PROBLEM DESCRIPTION - Set down the material exactly as given, please, from its first line through the line that includes "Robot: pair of".

RAW DATA -
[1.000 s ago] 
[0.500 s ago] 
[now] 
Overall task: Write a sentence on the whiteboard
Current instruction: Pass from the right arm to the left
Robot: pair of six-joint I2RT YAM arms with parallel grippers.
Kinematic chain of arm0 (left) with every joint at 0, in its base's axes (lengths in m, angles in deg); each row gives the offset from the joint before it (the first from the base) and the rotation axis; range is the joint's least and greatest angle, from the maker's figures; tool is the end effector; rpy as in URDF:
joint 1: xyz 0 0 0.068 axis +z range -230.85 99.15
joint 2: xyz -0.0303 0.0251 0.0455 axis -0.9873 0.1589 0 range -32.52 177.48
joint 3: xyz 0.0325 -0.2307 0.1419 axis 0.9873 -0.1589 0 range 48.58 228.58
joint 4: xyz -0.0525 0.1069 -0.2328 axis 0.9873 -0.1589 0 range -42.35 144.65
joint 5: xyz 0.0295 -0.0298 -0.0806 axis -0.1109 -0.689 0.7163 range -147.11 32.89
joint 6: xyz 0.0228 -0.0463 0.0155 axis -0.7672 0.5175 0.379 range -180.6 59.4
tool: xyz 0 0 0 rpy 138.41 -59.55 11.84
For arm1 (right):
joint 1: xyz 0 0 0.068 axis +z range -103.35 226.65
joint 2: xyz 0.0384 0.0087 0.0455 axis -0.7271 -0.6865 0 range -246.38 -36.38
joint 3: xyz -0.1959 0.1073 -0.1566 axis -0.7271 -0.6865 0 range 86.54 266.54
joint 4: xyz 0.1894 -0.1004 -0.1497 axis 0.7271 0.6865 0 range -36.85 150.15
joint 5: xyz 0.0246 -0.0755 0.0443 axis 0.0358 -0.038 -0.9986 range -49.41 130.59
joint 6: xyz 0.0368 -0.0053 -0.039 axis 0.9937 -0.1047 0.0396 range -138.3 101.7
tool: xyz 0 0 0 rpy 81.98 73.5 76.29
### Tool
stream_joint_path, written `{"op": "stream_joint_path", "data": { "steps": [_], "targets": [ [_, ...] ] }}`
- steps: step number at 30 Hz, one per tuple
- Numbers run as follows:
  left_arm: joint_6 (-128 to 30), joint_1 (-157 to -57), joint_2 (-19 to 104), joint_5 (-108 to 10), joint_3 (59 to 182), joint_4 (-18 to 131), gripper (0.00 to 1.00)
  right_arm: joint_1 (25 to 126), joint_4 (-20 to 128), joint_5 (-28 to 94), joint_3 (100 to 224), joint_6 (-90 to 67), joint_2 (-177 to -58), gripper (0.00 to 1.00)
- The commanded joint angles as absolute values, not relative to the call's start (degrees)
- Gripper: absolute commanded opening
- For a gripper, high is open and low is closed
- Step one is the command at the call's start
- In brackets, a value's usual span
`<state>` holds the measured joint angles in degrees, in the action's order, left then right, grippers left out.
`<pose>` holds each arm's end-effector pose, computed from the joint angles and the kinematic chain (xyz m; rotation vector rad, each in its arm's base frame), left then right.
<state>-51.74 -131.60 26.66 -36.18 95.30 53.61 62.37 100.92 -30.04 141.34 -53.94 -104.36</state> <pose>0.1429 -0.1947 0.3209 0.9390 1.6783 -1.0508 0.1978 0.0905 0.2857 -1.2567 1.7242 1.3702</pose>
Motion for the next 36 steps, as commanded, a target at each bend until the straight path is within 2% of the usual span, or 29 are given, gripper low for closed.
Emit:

SOLUTION -
[1.000 s ago] 
[0.500 s ago] 
[now] 
Overall task: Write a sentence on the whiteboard
Current instruction: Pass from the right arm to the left
Robot: pair of six-joint I2RT YAM arms with parallel grippers.

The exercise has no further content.